**Task details**
Give back each line of the listing precisely as written.

**Task inputs**
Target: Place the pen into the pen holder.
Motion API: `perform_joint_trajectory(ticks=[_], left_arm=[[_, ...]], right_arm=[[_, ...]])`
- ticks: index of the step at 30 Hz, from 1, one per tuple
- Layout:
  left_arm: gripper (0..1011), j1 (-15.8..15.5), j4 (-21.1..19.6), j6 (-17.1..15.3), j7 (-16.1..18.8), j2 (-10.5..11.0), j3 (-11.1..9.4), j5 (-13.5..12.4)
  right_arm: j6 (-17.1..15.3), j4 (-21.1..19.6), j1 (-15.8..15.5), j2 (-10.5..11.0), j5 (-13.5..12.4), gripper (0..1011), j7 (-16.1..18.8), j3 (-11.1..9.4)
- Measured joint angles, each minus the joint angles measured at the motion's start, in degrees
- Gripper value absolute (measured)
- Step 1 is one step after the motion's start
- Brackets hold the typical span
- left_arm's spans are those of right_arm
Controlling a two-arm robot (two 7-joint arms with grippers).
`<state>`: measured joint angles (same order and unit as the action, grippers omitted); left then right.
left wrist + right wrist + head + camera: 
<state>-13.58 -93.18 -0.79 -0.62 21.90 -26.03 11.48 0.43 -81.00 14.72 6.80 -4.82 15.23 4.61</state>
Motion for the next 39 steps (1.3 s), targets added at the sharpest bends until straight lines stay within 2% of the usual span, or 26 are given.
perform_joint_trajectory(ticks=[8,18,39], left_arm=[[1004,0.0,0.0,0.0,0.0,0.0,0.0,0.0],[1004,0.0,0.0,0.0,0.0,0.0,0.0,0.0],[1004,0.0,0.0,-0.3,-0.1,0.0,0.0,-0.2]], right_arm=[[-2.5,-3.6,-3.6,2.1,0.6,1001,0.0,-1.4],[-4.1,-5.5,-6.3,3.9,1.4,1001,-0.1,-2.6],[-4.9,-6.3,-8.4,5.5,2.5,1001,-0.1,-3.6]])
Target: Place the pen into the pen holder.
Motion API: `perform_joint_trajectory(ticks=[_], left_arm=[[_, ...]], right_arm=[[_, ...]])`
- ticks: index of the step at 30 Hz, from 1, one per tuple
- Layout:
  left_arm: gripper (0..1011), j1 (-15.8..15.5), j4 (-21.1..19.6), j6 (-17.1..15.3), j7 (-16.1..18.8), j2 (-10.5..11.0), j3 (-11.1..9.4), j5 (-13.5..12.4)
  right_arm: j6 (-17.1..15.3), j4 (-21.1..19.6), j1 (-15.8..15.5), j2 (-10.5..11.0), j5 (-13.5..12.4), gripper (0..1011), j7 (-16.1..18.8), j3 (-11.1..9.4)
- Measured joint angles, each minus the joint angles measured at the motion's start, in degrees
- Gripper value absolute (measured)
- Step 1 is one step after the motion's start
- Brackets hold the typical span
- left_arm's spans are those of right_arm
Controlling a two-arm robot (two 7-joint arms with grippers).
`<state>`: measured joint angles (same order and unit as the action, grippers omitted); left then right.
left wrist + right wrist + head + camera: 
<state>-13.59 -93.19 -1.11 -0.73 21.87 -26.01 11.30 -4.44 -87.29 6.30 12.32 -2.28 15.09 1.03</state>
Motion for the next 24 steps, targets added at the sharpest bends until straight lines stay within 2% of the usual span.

**Exercise response**
Target: Place the pen into the pen holder.
Motion API: `perform_joint_trajectory(ticks=[_], left_arm=[[_, ...]], right_arm=[[_, ...]])`
- ticks: index of the step at 30 Hz, from 1, one per tuple
- Layout:
  left_arm: gripper (0..1011), j1 (-15.8..15.5), j4 (-21.1..19.6), j6 (-17.1..15.3), j7 (-16.1..18.8), j2 (-10.5..11.0), j3 (-11.1..9.4), j5 (-13.5..12.4)
  right_arm: j6 (-17.1..15.3), j4 (-21.1..19.6), j1 (-15.8..15.5), j2 (-10.5..11.0), j5 (-13.5..12.4), gripper (0..1011), j7 (-16.1..18.8), j3 (-11.1..9.4)
- Measured joint angles, each minus the joint angles measured at the motion's start, in degrees
- Gripper value absolute (measured)
- Step 1 is one step after the motion's start
- Brackets hold the typical span
- left_arm's spans are those of right_arm
Controlling a two-arm robot (two 7-joint arms with grippers).
`<state>`: measured joint angles (same order and unit as the action, grippers omitted); left then right.
left wrist + right wrist + head + camera: 
<state>-13.58 -93.18 -0.79 -0.62 21.90 -26.03 11.48 0.43 -81.00 14.72 6.80 -4.82 15.23 4.61</state>
Motion for the next 39 steps (1.3 s), targets added at the sharpest bends until straight lines stay within 2% of the usual span, or 26 are given.
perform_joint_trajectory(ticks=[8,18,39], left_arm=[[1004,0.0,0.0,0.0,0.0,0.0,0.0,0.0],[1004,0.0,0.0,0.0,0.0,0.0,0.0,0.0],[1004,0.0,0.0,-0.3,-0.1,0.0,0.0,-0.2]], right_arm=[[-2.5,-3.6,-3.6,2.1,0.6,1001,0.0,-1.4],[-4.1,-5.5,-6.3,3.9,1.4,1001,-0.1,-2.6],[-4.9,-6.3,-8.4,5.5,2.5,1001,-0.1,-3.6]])
Target: Place the pen into the pen holder.
Motion API: `perform_joint_trajectory(ticks=[_], left_arm=[[_, ...]], right_arm=[[_, ...]])`
- ticks: index of the step at 30 Hz, from 1, one per tuple
- Layout:
  left_arm: gripper (0..1011), j1 (-15.8..15.5), j4 (-21.1..19.6), j6 (-17.1..15.3), j7 (-16.1..18.8), j2 (-10.5..11.0), j3 (-11.1..9.4), j5 (-13.5..12.4)
  right_arm: j6 (-17.1..15.3), j4 (-21.1..19.6), j1 (-15.8..15.5), j2 (-10.5..11.0), j5 (-13.5..12.4), gripper (0..1011), j7 (-16.1..18.8), j3 (-11.1..9.4)
- Measured joint angles, each minus the joint angles measured at the motion's start, in degrees
- Gripper value absolute (measured)
- Step 1 is one step after the motion's start
- Brackets hold the typical span
- left_arm's spans are those of right_arm
Controlling a two-arm robot (two 7-joint arms with grippers).
`<state>`: measured joint angles (same order and unit as the action, grippers omitted); left then right.
left wrist + right wrist + head + camera: 
<state>-13.59 -93.19 -1.11 -0.73 21.87 -26.01 11.30 -4.44 -87.29 6.30 12.32 -2.28 15.09 1.03</state>
Motion for the next 24 steps, targets added at the sharpest bends until straight lines stay within 2% of the usual span.

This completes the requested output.